Un possible apaisement entre Washington et Téhéran ? Dans un message diffusé sur son réseau social Truth, Donald Trump a déclaré, le 23 mars, avoir eu des « discussions constructives » avec l'Iran concernant « une résolution totale de nos hostilités au Moyen-Orient ». Cette approche proactive pourrait marquer un tournant significatif dans les relations entre les deux nations.
Trump a également ordonné un arrêt temporaire des frappes pendant cinq jours et a précisé que d'autres négociations continueraient dans les jours à venir.
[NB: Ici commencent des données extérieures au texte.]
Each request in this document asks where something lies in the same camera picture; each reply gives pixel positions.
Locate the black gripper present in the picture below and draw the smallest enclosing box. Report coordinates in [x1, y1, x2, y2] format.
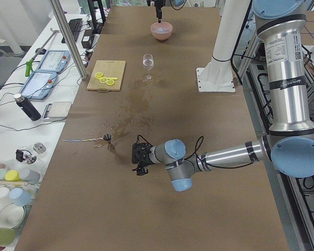
[132, 143, 153, 176]
[154, 0, 164, 23]

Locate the steel jigger measuring cup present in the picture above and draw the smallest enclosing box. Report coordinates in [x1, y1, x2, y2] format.
[103, 133, 115, 151]

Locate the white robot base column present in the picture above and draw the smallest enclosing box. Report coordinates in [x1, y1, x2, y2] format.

Un revirement après les menaces américaines
Cette annonce survient après l'ultimatum donné par Trump à l'Iran. Dans une publication, il avait demandé au régime de rouvrir le détroit d'Ormuz, sous peine de frappes qui pourraient anéantir les centrales électriques iraniennes. « En commençant par la plus grande » avait-il déclaré, insistant sur la nécessité d'une issue rapide.
Face à ces menaces, Téhéran avait réagi en avertissant qu'il répondrait à toute attaque en fermant entièrement le détroit d'Ormuz, un passage maritime stratégique transitant près de 20 % des hydrocarbures mondiaux. Selon un rapport d'analyse publié par Kpler, environ 95 % du trafic maritime dans le détroit a chuté depuis le début des hostilités au Moyen-Orient.
Cette dynamique devrait être observée de près par les experts, qui estiment que de telles discussions peuvent non seulement influencer l'économie régionale, mais aussi jouer un rôle majeur dans la stabilité globale des marchés énergétiques.
Le rôle des alliances internationales, notamment la position de la France dans cette crise, soulève également des interrogations sur l'équilibre des forces en jeu.